The place of ethical knowledge in children’s fiction was a very interesting area for me (as a member of an ethics committee). I hadn't previously thought about the relationship between ethics,  emotions, identity and empathy. Nikolajeva  points out that all children’s literature is didactic, and all children’s literature is ethical. Learning about other people’s feelings through fiction allows novice readers to develop a sense of ethics, sometimes needing some guidance from the writer. She discusses the dilemma associated with  presenting perspectives sympathetic to a perpetrator of evil which a novice reader who does not have extensive social and historical knowledge,  referencing Holocaust fiction in particular. Another interesting aspect of Nikolajeva’s discussions of ethics in children’s literature was the idea that the reproduction of societies in which adult rules are the norm in children's literature presenting similar ethical dilemmas as when colonial or patriarchal societies are depicted as the norm.
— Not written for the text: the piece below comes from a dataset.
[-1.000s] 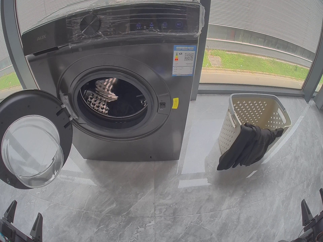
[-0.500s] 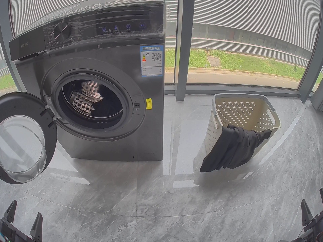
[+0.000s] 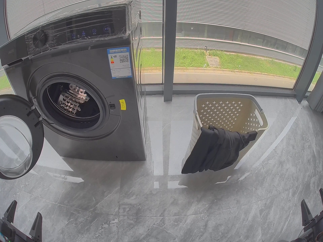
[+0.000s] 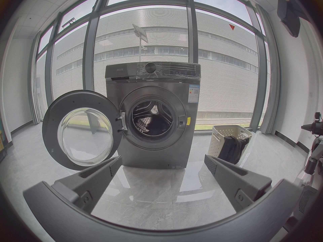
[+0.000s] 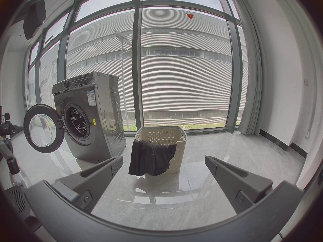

That got me thinking.

And lastly, Nikolajeva analyses the ethical questions and issues presented by several YA books including ‘The Hunger Games’ which she suggests ‘presents a set of narrative challenges which contribute to a reader’s evolution from novice towards expert” (p.224).


All in all this was a very interesting read from which I learned a great deal, and which will influence my own analyses of children’s literature in the future.

Nikolajeva, M. (2014). Reading for Learning.Cognitive Approaches to Children's Literature. Amsterdam: John Benjamin.